Observing that this appropriate and encouraging fact of natural history did not lessen the cloud upon Paul’s brow, the acute Dummie Dunnaker proceeded at once to the grand panacea for all evils, in his own profound estimation.

‘Paul, my ben cull,’ said he, with a knowing wink, and nudging the young gentleman in the left side, ‘vot do you say to a drop o’ blue ruin? Or, as you likes to be genteel, I doesn’t care if I sports you a glass of port!’ While Dunnaker was uttering this invitation, a sudden reminiscence flashed across Paul: he bethought him at once of Mac Grawler: and he resolved forthwith to repair to the abode of that illustrious sage, and petition at least for accommodation for the approaching night.

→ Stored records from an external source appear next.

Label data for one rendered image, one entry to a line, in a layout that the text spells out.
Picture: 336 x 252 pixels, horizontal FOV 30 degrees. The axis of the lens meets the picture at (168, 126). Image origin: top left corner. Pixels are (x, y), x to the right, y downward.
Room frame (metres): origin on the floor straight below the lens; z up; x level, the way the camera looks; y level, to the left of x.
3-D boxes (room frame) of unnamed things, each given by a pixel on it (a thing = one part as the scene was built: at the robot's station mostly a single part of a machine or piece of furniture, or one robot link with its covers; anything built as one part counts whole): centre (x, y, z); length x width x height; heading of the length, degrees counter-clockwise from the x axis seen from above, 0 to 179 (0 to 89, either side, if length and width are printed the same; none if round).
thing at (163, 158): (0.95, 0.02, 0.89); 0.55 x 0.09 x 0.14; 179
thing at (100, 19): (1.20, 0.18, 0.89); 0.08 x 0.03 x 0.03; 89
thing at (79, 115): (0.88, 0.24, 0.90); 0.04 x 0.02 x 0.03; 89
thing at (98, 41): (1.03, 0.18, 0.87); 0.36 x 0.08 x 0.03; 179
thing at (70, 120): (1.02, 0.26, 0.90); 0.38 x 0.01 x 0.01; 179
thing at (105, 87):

So soon as he had come to this determination, he shook off the grasp of the amiable Dummie, and refusing, with many thanks, his hospitable invitation, requested him to abstract from the dame’s house, and lodge within his own, until called for, such articles of linen and clothing as belonged to Paul, and could easily be laid hold of, during one of the matron’s evening siestas, by the shrewd Dunnaker.